* **Exercise**
In the listing that follows, find the lines with the string "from" and report how many there are, without commentary.

* **Source material**
------------------------------------------------------------

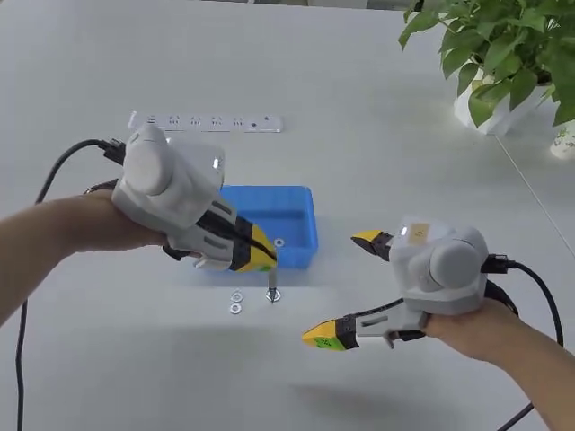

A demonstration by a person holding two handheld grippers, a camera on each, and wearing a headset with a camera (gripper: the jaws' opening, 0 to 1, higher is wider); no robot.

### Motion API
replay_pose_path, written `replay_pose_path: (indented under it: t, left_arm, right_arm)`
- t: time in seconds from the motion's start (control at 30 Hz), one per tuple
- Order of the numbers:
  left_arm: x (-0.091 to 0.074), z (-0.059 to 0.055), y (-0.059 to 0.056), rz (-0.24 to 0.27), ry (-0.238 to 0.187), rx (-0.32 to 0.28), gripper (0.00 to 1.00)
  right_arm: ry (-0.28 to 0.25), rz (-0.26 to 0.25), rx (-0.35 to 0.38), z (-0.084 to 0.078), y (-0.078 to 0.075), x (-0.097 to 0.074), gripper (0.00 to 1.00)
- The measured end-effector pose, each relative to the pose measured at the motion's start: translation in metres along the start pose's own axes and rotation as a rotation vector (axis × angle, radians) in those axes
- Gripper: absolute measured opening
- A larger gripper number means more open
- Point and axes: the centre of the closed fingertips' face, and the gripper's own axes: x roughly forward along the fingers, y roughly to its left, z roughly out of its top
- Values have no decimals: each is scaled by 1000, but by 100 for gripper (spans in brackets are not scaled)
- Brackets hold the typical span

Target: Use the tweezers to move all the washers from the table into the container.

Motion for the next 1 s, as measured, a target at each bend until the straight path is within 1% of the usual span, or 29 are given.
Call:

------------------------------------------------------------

* **Worked solution**
2